### What you need to do
For the entries that follow, restate word for word the line containing "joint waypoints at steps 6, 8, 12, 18", the line containing "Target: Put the", and every line that lies between them.

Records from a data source
####
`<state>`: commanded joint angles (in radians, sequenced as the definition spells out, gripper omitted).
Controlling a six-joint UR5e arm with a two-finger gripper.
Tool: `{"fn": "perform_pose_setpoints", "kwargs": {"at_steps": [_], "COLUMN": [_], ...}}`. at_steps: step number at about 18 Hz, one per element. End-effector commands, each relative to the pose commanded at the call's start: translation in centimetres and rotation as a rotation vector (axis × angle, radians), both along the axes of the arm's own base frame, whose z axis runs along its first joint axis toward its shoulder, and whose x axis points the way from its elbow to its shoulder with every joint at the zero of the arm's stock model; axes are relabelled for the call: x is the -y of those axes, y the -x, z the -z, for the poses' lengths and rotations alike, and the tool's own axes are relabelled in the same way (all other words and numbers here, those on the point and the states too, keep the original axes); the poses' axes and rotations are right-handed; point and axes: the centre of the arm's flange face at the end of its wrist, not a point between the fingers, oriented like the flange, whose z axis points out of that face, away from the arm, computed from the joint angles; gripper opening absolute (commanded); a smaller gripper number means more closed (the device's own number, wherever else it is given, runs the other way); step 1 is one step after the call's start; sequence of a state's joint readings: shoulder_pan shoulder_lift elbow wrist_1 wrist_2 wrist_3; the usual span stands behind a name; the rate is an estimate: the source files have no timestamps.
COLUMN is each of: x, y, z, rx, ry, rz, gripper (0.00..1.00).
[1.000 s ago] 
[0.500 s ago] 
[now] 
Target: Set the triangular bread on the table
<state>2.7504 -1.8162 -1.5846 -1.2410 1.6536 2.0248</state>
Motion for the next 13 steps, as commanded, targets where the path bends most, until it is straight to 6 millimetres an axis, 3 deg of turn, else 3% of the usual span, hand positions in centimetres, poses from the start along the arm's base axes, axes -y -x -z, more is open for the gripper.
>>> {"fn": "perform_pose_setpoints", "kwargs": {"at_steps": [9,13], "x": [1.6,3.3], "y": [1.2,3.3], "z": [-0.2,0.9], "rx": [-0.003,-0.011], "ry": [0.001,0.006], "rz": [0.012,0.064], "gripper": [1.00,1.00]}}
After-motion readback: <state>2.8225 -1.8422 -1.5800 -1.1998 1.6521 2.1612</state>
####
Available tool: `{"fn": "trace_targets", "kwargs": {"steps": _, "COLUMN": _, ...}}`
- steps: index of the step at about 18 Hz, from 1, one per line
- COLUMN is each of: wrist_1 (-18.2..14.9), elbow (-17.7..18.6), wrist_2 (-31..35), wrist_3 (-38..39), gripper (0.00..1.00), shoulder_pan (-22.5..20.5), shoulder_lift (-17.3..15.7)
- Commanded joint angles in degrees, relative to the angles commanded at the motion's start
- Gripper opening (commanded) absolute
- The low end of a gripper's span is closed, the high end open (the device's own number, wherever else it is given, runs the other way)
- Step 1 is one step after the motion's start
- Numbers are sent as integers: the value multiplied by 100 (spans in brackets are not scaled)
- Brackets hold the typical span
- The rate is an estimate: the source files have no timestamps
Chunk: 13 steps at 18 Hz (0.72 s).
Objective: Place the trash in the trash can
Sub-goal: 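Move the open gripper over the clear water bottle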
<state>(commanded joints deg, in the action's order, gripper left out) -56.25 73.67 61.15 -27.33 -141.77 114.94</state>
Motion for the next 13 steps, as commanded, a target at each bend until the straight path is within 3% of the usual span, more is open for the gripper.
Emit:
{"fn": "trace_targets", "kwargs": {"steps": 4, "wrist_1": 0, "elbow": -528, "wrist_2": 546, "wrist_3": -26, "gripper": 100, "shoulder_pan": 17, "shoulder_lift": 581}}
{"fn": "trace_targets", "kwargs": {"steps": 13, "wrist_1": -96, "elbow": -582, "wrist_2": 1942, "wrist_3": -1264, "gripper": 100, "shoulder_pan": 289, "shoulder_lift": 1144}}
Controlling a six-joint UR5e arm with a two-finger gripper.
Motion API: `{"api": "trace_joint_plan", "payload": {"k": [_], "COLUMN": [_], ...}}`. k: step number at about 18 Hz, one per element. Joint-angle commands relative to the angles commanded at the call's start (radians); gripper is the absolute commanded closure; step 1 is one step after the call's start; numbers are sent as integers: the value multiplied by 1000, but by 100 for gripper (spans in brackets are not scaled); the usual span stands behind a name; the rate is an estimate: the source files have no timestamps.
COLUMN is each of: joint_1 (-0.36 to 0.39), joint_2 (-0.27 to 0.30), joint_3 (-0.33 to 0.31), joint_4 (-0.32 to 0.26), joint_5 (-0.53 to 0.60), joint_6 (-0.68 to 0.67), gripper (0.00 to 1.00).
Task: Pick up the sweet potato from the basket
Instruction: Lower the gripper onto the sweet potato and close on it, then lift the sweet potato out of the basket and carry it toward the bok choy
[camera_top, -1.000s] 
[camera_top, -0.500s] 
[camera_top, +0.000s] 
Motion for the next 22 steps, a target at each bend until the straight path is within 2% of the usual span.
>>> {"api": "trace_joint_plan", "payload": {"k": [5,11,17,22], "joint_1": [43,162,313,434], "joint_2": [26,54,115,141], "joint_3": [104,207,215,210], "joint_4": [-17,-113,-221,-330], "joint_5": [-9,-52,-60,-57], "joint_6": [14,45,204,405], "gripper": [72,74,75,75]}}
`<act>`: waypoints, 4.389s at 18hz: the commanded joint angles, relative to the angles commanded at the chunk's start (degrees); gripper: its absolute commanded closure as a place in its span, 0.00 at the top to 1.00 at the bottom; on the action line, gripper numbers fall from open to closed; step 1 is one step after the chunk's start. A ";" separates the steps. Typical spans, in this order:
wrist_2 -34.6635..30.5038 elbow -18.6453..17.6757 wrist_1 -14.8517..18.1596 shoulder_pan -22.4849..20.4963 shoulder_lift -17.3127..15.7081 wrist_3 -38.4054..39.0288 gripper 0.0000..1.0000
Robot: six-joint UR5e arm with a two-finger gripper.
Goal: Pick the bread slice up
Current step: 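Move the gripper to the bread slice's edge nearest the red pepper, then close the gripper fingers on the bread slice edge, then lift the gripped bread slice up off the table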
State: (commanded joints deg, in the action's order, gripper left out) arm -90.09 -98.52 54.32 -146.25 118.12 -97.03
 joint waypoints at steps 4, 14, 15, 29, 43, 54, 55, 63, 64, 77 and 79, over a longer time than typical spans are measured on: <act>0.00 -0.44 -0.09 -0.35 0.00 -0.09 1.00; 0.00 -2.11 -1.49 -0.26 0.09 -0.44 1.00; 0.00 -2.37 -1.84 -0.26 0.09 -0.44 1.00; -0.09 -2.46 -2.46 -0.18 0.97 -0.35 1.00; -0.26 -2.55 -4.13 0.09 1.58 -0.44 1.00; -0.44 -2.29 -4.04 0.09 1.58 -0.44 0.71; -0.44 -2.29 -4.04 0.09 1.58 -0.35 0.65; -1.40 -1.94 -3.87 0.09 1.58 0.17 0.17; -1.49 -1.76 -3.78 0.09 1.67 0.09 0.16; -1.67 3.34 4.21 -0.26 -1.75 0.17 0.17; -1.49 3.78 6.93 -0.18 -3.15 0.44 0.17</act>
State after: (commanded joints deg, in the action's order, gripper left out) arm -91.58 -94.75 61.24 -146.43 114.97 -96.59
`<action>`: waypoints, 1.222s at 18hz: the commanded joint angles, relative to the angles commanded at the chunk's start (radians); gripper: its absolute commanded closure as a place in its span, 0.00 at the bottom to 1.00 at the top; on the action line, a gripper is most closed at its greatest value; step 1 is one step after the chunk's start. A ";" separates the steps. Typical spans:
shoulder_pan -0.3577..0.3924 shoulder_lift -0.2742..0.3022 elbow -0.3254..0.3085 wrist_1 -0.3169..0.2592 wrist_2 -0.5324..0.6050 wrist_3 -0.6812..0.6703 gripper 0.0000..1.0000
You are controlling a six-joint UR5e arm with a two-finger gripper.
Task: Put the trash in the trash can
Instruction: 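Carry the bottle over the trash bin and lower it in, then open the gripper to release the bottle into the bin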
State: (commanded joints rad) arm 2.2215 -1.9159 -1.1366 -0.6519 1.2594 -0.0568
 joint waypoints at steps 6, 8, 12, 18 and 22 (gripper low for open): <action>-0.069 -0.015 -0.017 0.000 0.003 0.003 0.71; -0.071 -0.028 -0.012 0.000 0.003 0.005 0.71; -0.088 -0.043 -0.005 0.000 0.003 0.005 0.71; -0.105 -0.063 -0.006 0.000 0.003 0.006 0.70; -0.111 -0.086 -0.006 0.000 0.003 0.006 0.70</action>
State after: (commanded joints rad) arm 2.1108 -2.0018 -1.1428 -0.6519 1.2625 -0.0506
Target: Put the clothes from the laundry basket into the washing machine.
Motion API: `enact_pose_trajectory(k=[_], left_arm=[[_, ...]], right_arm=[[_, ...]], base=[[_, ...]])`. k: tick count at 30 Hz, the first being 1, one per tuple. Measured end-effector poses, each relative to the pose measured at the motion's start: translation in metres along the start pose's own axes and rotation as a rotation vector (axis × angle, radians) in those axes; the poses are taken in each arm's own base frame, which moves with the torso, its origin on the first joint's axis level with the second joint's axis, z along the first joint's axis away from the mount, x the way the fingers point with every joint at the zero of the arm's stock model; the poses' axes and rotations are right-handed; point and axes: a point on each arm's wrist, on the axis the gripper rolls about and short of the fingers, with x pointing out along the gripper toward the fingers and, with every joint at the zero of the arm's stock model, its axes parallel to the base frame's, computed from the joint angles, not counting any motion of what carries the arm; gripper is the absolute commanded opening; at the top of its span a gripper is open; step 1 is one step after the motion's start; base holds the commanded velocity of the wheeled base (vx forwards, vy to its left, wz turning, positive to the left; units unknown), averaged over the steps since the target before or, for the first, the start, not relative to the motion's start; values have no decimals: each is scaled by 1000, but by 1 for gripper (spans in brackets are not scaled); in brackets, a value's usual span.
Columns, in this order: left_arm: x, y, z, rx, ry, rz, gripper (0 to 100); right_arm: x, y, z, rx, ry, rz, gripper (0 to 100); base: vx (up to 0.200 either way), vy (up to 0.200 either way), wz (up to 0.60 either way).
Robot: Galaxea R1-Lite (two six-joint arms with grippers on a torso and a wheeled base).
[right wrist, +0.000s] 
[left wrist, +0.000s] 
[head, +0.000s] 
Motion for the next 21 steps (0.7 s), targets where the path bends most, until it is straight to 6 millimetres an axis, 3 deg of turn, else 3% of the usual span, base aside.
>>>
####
### Task response
 joint waypoints at steps 6, 8, 12, 18 and 22 (gripper low for open): <action>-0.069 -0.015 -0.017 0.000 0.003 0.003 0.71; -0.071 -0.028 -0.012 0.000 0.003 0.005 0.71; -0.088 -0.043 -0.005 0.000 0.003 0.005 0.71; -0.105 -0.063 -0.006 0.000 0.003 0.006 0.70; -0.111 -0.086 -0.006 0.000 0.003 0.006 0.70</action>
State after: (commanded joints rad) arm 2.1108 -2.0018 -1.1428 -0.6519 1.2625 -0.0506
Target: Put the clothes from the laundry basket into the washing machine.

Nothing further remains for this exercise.